Task to complete.
When a line of the listing below has the string "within" in it, copy that line.

======== Data for this task

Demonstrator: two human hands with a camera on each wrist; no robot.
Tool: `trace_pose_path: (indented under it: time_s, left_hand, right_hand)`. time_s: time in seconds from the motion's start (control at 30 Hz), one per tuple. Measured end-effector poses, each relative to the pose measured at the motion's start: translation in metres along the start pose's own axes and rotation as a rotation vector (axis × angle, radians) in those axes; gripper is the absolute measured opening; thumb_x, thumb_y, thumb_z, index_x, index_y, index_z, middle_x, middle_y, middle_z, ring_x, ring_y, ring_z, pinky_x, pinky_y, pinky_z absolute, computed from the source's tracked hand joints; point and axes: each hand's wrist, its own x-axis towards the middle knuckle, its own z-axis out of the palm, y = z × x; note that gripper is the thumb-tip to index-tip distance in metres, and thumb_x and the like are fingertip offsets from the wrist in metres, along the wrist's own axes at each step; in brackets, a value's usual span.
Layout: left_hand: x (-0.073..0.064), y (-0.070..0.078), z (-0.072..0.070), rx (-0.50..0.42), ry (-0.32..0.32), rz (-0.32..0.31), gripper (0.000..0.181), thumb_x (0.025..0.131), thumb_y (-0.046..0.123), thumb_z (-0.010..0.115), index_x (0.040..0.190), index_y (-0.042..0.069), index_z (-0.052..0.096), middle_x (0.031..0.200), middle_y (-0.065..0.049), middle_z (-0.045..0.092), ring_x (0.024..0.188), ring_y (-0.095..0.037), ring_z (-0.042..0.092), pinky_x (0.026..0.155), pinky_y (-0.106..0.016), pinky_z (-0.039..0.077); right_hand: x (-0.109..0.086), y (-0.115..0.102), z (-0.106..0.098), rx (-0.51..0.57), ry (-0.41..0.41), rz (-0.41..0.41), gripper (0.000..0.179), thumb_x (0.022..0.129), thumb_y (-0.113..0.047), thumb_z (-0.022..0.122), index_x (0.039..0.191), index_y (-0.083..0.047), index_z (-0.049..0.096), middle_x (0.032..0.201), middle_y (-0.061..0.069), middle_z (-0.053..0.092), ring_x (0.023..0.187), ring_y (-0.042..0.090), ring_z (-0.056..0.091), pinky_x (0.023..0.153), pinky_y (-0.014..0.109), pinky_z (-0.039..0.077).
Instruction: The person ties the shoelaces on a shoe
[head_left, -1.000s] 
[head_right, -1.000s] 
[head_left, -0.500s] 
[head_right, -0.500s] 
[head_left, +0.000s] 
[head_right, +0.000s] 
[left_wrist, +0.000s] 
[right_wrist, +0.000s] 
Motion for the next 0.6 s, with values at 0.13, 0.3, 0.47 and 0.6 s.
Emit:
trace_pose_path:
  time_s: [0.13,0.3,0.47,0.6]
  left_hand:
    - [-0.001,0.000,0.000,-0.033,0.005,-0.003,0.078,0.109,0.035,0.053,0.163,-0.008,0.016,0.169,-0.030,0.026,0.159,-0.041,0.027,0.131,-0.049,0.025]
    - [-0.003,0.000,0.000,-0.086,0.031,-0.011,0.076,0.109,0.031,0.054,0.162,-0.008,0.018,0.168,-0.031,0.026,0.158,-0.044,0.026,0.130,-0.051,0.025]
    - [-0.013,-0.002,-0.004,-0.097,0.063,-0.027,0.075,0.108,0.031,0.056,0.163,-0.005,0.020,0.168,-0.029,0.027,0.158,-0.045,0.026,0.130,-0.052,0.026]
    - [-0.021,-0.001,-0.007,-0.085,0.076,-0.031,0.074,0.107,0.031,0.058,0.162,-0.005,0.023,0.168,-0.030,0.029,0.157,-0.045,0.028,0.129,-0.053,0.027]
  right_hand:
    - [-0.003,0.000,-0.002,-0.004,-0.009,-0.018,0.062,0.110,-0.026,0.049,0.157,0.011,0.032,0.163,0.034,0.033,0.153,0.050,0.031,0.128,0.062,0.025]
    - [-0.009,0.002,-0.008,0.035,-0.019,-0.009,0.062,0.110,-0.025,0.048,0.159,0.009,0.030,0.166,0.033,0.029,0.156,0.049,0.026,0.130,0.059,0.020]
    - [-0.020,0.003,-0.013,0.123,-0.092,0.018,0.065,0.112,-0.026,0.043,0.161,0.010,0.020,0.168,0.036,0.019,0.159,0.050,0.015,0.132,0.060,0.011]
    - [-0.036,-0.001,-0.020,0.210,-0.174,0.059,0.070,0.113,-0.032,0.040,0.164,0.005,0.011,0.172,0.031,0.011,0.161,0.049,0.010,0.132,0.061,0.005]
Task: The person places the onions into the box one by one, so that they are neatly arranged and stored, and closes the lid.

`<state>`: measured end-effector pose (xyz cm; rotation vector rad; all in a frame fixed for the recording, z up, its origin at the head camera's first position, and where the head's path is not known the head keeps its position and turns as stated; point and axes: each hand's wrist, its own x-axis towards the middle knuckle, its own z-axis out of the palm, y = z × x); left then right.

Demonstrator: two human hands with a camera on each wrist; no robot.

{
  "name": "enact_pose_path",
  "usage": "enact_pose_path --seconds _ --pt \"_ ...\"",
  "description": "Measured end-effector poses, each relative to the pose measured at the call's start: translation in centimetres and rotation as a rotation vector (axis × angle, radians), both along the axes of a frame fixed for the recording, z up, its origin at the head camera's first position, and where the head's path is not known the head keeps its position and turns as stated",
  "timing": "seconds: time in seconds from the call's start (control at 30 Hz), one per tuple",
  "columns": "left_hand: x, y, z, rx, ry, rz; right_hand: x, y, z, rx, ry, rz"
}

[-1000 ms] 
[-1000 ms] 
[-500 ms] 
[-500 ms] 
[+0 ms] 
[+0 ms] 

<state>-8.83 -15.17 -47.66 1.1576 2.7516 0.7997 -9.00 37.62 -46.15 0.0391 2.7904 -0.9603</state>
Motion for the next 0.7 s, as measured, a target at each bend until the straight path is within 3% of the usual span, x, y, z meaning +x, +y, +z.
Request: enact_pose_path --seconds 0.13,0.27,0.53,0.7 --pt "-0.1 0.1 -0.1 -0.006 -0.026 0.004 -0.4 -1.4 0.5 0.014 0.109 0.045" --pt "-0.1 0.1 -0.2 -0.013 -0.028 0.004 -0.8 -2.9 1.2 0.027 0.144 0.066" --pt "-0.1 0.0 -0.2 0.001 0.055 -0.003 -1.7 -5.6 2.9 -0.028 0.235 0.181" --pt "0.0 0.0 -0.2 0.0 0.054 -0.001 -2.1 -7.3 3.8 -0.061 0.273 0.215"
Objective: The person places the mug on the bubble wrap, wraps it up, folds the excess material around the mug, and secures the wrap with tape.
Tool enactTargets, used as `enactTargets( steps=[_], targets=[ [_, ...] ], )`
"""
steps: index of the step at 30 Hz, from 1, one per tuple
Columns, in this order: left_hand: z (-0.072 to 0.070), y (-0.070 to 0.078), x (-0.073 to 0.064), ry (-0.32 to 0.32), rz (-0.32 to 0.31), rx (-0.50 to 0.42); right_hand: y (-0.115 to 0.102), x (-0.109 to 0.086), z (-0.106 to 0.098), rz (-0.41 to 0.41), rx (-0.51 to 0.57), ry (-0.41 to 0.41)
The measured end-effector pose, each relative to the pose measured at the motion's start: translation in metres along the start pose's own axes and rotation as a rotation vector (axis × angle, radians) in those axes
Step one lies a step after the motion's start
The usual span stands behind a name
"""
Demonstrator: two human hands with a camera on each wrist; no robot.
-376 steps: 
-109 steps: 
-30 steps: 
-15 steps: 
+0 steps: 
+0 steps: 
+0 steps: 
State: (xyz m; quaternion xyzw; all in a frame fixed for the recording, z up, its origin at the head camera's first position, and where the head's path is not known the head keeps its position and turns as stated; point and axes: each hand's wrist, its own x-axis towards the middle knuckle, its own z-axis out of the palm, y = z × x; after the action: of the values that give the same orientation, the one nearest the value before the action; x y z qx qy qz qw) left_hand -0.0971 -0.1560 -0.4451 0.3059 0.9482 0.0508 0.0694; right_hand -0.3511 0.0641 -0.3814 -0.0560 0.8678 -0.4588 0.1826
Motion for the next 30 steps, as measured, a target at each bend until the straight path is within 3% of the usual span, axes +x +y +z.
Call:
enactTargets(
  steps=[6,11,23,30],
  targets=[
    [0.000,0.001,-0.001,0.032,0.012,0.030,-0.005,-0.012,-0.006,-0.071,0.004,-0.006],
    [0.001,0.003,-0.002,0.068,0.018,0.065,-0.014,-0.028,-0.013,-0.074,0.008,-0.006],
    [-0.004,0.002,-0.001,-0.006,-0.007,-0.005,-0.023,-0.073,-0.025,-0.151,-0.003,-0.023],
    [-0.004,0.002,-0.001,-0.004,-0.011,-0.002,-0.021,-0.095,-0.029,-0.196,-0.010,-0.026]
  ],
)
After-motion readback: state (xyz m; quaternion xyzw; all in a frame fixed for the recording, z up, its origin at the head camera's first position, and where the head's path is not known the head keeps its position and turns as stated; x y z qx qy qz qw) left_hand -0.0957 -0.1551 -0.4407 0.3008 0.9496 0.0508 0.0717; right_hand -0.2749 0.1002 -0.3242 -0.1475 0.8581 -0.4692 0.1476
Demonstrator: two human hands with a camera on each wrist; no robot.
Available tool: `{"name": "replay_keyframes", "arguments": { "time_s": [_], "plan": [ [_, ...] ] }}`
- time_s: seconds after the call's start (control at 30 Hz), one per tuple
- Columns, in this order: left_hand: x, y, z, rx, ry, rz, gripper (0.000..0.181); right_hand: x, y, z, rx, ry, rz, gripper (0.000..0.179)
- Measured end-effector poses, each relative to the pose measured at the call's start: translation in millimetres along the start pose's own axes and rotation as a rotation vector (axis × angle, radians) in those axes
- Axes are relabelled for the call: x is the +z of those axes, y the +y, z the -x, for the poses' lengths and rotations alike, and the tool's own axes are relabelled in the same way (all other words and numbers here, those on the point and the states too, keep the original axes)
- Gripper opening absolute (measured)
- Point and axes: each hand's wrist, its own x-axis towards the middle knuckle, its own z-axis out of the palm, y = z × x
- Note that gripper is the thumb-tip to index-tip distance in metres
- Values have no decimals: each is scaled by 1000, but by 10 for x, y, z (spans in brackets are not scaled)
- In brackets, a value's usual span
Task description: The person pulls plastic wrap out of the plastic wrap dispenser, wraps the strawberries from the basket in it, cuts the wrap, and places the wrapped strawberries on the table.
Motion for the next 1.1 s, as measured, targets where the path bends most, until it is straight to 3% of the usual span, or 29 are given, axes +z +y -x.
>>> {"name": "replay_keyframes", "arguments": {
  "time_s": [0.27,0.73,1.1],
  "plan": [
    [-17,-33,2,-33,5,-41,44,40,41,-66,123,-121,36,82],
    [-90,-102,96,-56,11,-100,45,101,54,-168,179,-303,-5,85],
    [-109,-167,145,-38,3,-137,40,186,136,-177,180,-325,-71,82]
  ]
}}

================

Your response.
Motion for the next 0.7 s, as measured, a target at each bend until the straight path is within 3% of the usual span, x, y, z meaning +x, +y, +z.
Motion for the next 30 steps, as measured, a target at each bend until the straight path is within 3% of the usual span, axes +x +y +z.

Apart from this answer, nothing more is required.